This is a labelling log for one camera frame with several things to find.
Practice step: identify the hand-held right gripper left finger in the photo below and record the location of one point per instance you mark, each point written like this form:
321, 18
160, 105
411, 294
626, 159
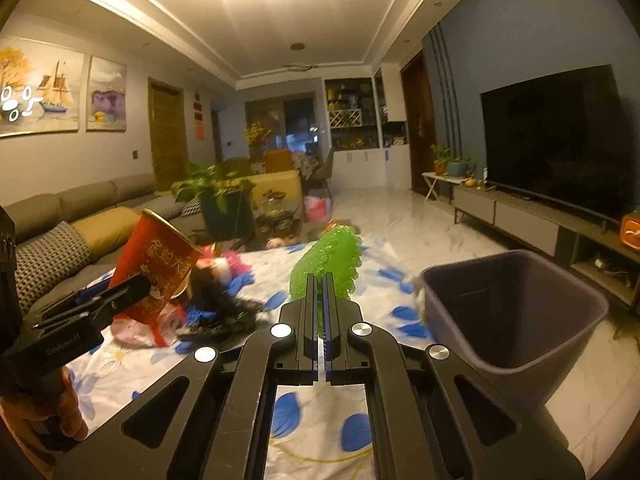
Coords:
312, 305

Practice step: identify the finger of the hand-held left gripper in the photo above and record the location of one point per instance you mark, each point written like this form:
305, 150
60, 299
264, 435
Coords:
107, 300

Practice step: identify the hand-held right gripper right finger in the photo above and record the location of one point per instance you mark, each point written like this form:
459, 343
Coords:
327, 305

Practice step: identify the green bubble wrap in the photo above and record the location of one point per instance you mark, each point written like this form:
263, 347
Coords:
330, 255

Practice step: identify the red paper cup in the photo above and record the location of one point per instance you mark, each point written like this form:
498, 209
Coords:
160, 255

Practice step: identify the grey plastic bin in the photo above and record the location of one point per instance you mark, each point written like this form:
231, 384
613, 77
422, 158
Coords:
500, 320

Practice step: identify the person's left hand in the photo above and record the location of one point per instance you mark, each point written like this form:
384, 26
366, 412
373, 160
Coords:
74, 407

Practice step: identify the yellow cushion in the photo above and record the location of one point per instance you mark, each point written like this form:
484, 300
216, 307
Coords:
105, 232

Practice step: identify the large black white patterned cushion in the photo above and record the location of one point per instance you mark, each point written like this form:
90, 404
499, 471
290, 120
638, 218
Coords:
50, 260

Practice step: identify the pink white shopping bag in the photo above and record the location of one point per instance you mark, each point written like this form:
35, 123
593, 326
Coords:
317, 207

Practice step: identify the grey sofa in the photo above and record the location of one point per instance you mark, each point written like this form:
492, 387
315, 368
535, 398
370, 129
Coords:
90, 200

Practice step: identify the glass jar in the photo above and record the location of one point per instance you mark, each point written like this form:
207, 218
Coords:
276, 207

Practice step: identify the small black white patterned cushion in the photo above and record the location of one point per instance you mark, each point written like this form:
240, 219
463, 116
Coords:
167, 208
192, 207

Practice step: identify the blue floral blanket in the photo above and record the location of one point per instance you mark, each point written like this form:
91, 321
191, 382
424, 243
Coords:
320, 425

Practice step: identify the large potted green plant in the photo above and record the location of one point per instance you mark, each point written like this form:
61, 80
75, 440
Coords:
225, 217

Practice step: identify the yellow seat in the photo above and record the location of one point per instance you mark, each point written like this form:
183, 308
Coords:
277, 185

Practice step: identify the grey dining chair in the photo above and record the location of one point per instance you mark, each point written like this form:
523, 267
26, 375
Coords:
324, 165

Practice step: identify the white display cabinet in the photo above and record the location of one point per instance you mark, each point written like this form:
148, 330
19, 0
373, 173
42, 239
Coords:
360, 165

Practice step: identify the orange chair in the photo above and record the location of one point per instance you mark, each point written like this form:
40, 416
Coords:
277, 160

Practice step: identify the white side table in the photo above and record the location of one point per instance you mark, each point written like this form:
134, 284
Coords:
435, 179

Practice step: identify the light wooden door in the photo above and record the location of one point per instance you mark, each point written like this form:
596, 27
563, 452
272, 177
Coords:
169, 135

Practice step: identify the plant in orange pot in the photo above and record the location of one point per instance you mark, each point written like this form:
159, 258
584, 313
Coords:
440, 165

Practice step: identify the yellow flower bouquet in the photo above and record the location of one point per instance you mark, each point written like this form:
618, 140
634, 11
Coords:
257, 134

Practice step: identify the plant in blue pot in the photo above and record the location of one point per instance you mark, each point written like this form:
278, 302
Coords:
457, 167

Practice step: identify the small orange fruit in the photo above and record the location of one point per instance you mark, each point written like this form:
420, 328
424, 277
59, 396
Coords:
470, 180

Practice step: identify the dark wooden door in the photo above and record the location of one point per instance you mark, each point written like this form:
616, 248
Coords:
419, 125

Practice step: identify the small purple landscape painting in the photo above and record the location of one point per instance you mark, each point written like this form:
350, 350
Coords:
106, 95

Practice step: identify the grey television cabinet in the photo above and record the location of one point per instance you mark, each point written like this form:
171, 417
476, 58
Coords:
525, 225

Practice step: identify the sailboat painting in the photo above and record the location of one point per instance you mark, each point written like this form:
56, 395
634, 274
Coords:
50, 90

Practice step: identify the black television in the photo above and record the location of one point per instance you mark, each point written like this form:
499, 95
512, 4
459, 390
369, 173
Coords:
550, 145

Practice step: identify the red wall decoration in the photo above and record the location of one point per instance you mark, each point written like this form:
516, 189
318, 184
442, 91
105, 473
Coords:
198, 115

┄┄┄┄┄┄┄┄┄┄┄┄┄┄┄┄┄┄┄┄

■ Task statement: Transcribe the material exactly, and leave out whatever pictures it holds.

■ Exercise result:
This is a labelling log for one camera frame with several things to find.
Practice step: identify the hand-held right gripper left finger in the photo below and record the location of one point per instance you mark, each point written like this form:
321, 18
160, 105
411, 294
626, 159
Coords:
312, 305

Practice step: identify the finger of the hand-held left gripper in the photo above and record the location of one point per instance you mark, each point written like this form:
305, 150
60, 299
264, 435
Coords:
107, 300

Practice step: identify the hand-held right gripper right finger in the photo above and record the location of one point per instance you mark, each point written like this form:
459, 343
Coords:
327, 305

Practice step: identify the green bubble wrap in the photo above and record the location of one point per instance you mark, each point written like this form:
263, 347
Coords:
330, 255

Practice step: identify the red paper cup in the photo above and record the location of one point per instance you mark, each point written like this form:
498, 209
Coords:
160, 255

Practice step: identify the grey plastic bin in the photo above and record the location of one point per instance you mark, each point written like this form:
231, 384
613, 77
422, 158
Coords:
500, 320

Practice step: identify the person's left hand in the photo above and record the location of one point per instance you mark, each point written like this form:
384, 26
366, 412
373, 160
Coords:
74, 407

Practice step: identify the yellow cushion in the photo above and record the location of one point per instance you mark, each point written like this form:
484, 300
216, 307
Coords:
105, 232

Practice step: identify the large black white patterned cushion in the photo above and record the location of one point per instance you mark, each point written like this form:
90, 404
499, 471
290, 120
638, 218
Coords:
50, 260

Practice step: identify the pink white shopping bag in the photo above and record the location of one point per instance you mark, each point written like this form:
35, 123
593, 326
Coords:
317, 207

Practice step: identify the grey sofa in the photo above and record the location of one point per instance you mark, each point written like this form:
492, 387
315, 368
535, 398
370, 129
Coords:
90, 200

Practice step: identify the glass jar in the photo above and record the location of one point per instance you mark, each point written like this form:
207, 218
Coords:
276, 207

Practice step: identify the small black white patterned cushion in the photo above and record the location of one point per instance you mark, each point written like this form:
240, 219
463, 116
Coords:
167, 208
192, 207

Practice step: identify the blue floral blanket in the photo above and record the location of one point per instance you mark, each point written like this form:
91, 321
191, 382
424, 243
Coords:
320, 425

Practice step: identify the large potted green plant in the photo above and record the location of one point per instance you mark, each point written like this form:
61, 80
75, 440
Coords:
225, 217

Practice step: identify the yellow seat in the photo above and record the location of one point per instance you mark, each point written like this form:
183, 308
Coords:
277, 185

Practice step: identify the grey dining chair in the photo above and record the location of one point per instance you mark, each point written like this form:
523, 267
26, 375
Coords:
324, 165

Practice step: identify the white display cabinet in the photo above and record the location of one point per instance you mark, each point written like this form:
148, 330
19, 0
373, 173
42, 239
Coords:
360, 165

Practice step: identify the orange chair in the photo above and record the location of one point per instance you mark, each point written like this form:
40, 416
Coords:
277, 160

Practice step: identify the white side table in the photo above and record the location of one point per instance you mark, each point written like this form:
134, 284
Coords:
435, 179

Practice step: identify the light wooden door in the photo above and record the location of one point per instance you mark, each point written like this form:
596, 27
563, 452
272, 177
Coords:
169, 135

Practice step: identify the plant in orange pot in the photo above and record the location of one point per instance you mark, each point written like this form:
159, 258
584, 313
Coords:
440, 165

Practice step: identify the yellow flower bouquet in the photo above and record the location of one point per instance you mark, each point written like this form:
618, 140
634, 11
Coords:
257, 134

Practice step: identify the plant in blue pot in the photo above and record the location of one point per instance you mark, each point written like this form:
278, 302
Coords:
457, 167

Practice step: identify the small orange fruit in the photo above and record the location of one point per instance you mark, each point written like this form:
420, 328
424, 277
59, 396
Coords:
470, 180

Practice step: identify the dark wooden door in the photo above and record the location of one point per instance you mark, each point written like this form:
616, 248
Coords:
419, 125

Practice step: identify the small purple landscape painting in the photo above and record the location of one point per instance you mark, each point written like this form:
350, 350
Coords:
106, 95

Practice step: identify the grey television cabinet in the photo above and record the location of one point per instance you mark, each point written like this form:
171, 417
476, 58
Coords:
525, 225

Practice step: identify the sailboat painting in the photo above and record the location of one point per instance you mark, each point written like this form:
56, 395
634, 274
Coords:
50, 90

Practice step: identify the black television in the photo above and record the location of one point per instance you mark, each point written like this form:
499, 95
512, 4
459, 390
369, 173
Coords:
550, 145

Practice step: identify the red wall decoration in the photo above and record the location of one point per instance you mark, each point written like this form:
516, 189
318, 184
442, 91
105, 473
Coords:
198, 115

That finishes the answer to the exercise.